Masks are most useful in stopping droplets from people who are actively
shedding virus. This is probably the key driver for why in some mask wearing
societies transmission is far lower.

Masks are clearly helpful in confined spaces and in the immediate radius of
someone who coughed a few seconds ago. These conditions are what medical
personnel face daily, hence they wear masks. Similarly people like Uber
drivers or grocery clerks likely would benefit if well fitted and they don’t
touch their face more.

Masks are maybe useful when around those who aren’t coughing (you make
droplets when you breathe or talk) but generally that social distancing 6ft
should cover that. Still, if you don’t touch your face more, it doesn’t hurt
and might help a little.

Masks aren’t doing a whole lot walking around the street.
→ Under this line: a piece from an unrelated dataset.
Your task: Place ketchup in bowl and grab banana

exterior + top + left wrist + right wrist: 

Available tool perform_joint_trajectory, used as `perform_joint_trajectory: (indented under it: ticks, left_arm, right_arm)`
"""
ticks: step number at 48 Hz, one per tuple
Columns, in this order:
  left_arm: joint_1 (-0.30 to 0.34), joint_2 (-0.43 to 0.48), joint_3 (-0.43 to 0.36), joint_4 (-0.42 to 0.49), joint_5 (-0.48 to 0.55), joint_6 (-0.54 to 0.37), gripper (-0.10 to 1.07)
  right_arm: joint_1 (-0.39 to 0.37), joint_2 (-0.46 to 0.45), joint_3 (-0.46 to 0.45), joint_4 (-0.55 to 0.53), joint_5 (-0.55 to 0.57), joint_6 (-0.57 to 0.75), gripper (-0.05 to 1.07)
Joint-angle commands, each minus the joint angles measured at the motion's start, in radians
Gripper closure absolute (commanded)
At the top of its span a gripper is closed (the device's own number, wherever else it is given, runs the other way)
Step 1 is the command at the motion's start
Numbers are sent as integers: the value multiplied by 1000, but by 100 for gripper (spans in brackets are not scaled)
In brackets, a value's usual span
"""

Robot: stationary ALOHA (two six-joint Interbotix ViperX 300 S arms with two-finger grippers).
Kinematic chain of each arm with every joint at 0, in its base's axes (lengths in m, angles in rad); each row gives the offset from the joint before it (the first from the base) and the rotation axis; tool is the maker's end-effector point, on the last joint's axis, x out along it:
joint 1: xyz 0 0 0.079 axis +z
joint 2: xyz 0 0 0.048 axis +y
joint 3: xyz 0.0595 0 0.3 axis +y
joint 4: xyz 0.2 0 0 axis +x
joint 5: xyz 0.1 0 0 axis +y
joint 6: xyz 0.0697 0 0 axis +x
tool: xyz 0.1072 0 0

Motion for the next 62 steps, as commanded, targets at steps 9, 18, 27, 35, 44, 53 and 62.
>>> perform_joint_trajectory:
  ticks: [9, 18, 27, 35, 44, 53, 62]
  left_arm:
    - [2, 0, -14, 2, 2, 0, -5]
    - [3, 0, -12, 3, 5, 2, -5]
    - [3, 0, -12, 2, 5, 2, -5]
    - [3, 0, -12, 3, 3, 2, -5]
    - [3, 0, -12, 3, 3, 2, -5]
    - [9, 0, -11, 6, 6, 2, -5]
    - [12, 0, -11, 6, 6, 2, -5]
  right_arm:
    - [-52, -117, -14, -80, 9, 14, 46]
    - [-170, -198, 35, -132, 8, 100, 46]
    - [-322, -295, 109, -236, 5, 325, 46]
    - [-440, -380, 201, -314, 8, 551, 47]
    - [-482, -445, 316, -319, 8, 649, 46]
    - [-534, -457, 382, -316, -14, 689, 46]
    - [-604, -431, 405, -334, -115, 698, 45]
As you and the
article note if a mask makes you touch your face more, it could even be
harmful.

In almost all of these cases, social distancing and hand washing is likely far
more effective than masks. “Are masks useful?” is a complicated question, but
as the article suggests, it’s probably, “a little, wash your hands, keep
distant, that helps much more.”

------
crispinb
On the DIY mask issue: I've tried making a couple, based on online
instructions. It's very obvious in use that without literally taping the
filter material to my face, the airflow goes around the edges.

Anyone who's done any rural polypipe plumbing knows how hard it is to control
water flow. Air is harder. None of the DY mask designs I've tried are worth a
pinch of the proverbial.

Anyone here know of any better designs? I'm not fussed myself (live in the
sticks, very easy to avoid people), but I'd like to make something useful for
my elderly mother.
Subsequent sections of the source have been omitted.